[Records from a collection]
####
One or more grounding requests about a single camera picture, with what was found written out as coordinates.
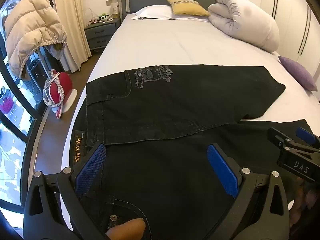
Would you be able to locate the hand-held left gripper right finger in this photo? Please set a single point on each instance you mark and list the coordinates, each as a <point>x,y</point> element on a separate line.
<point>222,170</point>

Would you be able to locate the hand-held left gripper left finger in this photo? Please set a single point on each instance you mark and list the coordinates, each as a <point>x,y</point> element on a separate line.
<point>91,170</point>

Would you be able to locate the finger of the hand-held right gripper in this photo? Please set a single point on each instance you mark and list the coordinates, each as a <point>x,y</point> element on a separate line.
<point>277,136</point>
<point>305,133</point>

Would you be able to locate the black pants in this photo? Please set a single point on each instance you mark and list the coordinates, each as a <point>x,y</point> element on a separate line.
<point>175,105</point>

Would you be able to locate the person's right hand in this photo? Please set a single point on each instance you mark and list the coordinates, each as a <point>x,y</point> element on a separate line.
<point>303,200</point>

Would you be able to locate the person's left hand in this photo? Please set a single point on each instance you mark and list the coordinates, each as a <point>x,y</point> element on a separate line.
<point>127,230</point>

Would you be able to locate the purple cushion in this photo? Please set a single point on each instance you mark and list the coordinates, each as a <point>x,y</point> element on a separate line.
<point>297,72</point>

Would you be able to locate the red clothes iron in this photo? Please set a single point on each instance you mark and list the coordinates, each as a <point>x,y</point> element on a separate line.
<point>62,87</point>

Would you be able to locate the black framed window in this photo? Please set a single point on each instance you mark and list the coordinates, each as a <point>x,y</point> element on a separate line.
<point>12,120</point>

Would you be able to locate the pink basket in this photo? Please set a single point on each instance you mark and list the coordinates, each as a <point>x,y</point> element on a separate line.
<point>6,106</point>

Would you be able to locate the folded white duvet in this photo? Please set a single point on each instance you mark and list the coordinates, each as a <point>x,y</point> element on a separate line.
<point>245,22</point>

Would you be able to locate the white wardrobe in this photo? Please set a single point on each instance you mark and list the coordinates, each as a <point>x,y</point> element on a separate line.
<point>295,10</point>

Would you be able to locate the bed with white sheet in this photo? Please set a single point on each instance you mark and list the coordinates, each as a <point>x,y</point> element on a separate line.
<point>175,42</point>

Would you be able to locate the grey nightstand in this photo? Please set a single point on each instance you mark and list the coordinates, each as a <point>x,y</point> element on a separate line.
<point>101,33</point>

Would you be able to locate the beige puffer jacket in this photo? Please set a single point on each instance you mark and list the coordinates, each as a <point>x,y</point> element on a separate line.
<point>32,30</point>

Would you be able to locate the cream curtain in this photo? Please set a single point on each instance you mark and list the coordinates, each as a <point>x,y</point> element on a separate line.
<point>72,17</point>

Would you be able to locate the yellow cushion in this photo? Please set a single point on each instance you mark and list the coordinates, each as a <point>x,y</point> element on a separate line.
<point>187,6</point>

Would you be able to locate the white pillow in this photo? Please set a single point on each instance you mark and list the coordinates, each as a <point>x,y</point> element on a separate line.
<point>152,12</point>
####
#### Problem details
Take the line holding "Would you be able to locate the cream" and the lines after it through the end of the entries. Retype them exactly and add nothing.

#### Written answer
Would you be able to locate the cream curtain in this photo? Please set a single point on each instance you mark and list the coordinates, each as a <point>x,y</point> element on a separate line.
<point>72,17</point>

Would you be able to locate the yellow cushion in this photo? Please set a single point on each instance you mark and list the coordinates, each as a <point>x,y</point> element on a separate line.
<point>187,6</point>

Would you be able to locate the white pillow in this photo? Please set a single point on each instance you mark and list the coordinates, each as a <point>x,y</point> element on a separate line.
<point>152,12</point>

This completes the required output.